A key limitation to this review is that it is restricted to peer-reviewed published research. There may be other types of commercially available technology products that are in use for dementia populations that have not necessarily been reported through the scientific literature. In order to account for this, it would be informative to explore how arts organisations have adapted their digital offerings during the pandemic to people living with dementia.
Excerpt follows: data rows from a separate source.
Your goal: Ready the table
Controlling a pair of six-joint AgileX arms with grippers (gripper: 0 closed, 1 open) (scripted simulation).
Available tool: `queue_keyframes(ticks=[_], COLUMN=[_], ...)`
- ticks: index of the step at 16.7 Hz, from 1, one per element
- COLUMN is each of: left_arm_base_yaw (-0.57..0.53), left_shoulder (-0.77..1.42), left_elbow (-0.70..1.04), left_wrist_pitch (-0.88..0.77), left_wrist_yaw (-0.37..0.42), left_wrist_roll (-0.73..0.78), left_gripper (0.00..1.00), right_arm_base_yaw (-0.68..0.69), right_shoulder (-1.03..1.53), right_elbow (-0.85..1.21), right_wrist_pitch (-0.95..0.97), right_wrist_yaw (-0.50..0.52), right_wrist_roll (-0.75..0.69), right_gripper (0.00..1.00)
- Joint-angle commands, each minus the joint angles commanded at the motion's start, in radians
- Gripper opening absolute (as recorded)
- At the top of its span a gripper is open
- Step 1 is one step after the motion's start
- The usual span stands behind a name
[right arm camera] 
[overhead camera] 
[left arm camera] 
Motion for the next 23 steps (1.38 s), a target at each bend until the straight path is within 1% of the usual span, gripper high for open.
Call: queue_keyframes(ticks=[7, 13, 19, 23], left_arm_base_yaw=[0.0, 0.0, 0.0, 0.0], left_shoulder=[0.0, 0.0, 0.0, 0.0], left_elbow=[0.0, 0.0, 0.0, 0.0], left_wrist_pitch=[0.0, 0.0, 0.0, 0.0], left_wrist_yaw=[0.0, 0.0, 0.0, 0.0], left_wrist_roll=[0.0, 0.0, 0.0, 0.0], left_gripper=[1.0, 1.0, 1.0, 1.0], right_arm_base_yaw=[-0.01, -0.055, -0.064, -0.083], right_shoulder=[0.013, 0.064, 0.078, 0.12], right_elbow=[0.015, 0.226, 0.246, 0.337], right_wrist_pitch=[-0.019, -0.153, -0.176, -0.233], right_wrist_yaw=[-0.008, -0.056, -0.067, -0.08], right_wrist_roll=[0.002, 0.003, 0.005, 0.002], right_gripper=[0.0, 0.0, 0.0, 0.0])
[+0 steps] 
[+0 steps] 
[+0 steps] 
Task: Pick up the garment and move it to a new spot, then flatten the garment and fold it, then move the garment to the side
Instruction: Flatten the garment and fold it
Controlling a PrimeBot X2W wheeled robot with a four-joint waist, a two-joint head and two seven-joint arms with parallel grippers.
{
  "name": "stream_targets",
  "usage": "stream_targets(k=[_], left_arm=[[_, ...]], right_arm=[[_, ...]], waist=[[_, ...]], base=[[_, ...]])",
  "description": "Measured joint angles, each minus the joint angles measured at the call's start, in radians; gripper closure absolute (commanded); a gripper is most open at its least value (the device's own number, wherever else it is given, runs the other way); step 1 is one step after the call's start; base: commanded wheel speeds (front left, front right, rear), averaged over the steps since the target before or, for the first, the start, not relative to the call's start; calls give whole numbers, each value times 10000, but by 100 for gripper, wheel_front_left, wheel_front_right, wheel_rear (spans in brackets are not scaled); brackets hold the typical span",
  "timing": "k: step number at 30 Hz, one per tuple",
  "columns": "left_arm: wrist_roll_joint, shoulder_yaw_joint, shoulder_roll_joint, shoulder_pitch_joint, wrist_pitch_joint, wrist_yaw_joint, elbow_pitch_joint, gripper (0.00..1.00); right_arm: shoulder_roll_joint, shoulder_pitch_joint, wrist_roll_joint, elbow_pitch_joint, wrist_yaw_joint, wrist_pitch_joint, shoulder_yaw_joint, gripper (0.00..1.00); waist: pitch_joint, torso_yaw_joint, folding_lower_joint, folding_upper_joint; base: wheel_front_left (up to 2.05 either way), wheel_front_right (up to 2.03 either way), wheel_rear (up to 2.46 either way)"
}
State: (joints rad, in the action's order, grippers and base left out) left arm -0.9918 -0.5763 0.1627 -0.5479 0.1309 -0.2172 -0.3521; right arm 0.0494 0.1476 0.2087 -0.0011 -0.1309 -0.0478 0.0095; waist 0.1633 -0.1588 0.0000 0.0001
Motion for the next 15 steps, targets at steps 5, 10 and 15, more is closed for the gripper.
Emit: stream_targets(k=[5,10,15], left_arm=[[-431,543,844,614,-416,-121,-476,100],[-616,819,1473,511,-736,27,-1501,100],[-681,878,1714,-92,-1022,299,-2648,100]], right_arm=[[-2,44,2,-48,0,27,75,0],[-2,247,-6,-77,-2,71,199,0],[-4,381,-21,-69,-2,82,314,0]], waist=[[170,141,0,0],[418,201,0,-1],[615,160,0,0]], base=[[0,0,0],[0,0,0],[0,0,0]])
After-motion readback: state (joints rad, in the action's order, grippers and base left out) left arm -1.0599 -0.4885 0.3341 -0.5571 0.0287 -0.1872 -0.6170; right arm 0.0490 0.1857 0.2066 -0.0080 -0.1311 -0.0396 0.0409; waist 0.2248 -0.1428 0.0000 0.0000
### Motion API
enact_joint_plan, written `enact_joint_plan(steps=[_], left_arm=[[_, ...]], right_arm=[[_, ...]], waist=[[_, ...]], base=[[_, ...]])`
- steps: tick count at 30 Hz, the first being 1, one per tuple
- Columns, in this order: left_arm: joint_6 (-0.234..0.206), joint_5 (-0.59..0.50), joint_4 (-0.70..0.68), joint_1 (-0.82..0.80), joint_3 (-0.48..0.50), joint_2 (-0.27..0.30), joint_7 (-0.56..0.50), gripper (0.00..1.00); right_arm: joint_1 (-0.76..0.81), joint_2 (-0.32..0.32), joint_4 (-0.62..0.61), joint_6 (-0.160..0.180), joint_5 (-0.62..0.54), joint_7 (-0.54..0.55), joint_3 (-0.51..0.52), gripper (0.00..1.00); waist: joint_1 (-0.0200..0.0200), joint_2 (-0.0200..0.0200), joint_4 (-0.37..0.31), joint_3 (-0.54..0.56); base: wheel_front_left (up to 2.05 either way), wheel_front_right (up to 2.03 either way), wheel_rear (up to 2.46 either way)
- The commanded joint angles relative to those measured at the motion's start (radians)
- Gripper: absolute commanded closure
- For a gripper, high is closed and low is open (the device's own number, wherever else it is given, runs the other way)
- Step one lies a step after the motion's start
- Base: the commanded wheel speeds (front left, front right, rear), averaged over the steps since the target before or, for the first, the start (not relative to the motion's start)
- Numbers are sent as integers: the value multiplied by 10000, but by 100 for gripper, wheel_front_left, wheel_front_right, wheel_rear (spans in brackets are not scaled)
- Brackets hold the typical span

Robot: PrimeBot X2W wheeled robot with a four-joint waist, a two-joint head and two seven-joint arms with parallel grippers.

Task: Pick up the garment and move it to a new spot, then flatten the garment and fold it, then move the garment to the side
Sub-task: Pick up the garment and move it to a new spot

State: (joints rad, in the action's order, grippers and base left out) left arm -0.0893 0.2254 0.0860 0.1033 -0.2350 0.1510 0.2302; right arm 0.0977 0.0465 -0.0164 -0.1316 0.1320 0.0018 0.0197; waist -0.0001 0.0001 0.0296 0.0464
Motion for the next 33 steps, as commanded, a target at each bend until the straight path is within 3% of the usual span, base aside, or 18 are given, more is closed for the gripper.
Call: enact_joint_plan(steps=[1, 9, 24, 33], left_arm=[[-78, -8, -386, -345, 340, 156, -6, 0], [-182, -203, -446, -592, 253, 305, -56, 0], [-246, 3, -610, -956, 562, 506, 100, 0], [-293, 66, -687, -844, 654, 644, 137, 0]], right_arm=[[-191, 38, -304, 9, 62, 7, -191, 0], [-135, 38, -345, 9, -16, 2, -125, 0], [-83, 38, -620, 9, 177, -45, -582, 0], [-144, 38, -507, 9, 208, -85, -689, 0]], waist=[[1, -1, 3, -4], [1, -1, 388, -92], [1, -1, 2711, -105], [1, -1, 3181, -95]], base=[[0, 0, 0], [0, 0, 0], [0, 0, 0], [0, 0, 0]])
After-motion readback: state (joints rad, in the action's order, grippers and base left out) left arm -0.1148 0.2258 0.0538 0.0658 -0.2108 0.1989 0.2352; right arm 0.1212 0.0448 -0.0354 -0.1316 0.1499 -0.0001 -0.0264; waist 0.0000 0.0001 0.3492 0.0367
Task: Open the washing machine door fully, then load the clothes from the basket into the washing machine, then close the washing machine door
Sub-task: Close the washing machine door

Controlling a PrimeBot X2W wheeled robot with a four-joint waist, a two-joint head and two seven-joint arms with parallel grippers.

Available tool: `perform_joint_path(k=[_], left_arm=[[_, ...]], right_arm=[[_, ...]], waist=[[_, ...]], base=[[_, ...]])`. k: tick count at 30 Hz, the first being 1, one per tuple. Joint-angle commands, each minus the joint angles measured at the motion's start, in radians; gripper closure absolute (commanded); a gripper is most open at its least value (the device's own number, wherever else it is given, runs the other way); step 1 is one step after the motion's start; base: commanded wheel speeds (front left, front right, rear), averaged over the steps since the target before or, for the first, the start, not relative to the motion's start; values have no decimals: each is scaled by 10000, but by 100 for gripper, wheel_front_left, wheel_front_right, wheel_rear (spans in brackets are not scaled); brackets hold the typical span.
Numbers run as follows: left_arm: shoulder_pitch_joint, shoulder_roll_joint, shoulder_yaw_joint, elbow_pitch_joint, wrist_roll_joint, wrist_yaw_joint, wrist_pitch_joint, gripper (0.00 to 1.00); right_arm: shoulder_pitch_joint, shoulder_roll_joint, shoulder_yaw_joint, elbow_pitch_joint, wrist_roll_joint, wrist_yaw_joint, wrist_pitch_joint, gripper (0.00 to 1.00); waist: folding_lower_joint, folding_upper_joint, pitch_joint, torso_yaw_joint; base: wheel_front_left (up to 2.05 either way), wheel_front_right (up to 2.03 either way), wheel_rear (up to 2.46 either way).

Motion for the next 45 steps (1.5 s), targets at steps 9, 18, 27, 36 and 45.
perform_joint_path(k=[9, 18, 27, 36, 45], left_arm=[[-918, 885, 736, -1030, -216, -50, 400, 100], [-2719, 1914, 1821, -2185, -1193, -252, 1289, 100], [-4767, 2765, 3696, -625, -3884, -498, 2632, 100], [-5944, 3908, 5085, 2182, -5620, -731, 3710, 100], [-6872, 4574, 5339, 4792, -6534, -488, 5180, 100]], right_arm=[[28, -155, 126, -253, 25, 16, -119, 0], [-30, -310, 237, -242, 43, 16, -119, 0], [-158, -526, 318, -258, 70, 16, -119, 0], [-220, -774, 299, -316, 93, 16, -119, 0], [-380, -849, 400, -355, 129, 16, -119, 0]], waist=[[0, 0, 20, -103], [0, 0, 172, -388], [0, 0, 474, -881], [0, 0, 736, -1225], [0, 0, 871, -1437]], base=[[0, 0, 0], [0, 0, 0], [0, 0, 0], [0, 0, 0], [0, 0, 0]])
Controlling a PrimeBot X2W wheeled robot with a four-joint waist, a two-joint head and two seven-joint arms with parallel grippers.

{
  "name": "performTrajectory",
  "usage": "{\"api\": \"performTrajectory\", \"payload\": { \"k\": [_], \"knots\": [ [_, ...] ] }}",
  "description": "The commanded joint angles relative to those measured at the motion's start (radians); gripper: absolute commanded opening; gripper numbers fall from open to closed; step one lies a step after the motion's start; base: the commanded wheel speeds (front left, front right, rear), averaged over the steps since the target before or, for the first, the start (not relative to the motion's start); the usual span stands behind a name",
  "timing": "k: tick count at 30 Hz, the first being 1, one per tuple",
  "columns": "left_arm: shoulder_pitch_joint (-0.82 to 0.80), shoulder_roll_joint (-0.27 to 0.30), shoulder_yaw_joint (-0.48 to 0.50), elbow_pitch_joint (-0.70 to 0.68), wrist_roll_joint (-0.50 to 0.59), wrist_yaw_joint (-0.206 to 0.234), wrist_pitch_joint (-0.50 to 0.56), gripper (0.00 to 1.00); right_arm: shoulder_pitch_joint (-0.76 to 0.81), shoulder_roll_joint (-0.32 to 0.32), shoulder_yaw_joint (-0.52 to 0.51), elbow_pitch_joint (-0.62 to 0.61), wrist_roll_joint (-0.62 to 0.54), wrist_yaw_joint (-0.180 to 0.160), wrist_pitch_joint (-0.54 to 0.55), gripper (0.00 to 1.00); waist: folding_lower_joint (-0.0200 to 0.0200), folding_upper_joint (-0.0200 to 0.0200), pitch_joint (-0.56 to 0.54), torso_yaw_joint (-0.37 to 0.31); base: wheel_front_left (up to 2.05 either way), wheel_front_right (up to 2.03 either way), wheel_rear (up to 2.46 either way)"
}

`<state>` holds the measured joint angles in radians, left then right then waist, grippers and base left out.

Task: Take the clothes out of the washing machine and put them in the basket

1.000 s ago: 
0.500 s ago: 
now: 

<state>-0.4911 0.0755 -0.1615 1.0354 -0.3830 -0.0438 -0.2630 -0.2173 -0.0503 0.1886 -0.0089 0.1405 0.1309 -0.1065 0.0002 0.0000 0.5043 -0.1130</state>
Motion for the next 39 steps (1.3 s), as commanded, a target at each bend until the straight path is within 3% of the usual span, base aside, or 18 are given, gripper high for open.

Despite limitations, the 51 papers detailed in this review offer rich insights on the field of technology-enhanced creative arts activities for older adults living with dementia. The challenge for future research is to move more of these technologies past the prototyping stage and consider how we might design creative tools for a range of interests to enhance the lives of those living with dementia. Feasibility in many instances can be assured. The next important step will be to identify more precisely what characteristics promote and inhibit engagement and enjoyment, comparing across designs, arts activities, populations and longer-term usages. This review has identified some of the parameters that vary across designs and are important to consider including social context, type of design, type of engagement and outcome objectives. For applications in real-life, it may not be about optimising one design, but the option to flexibly switch between modes of engagement and adapt to the social context that may be most powerful.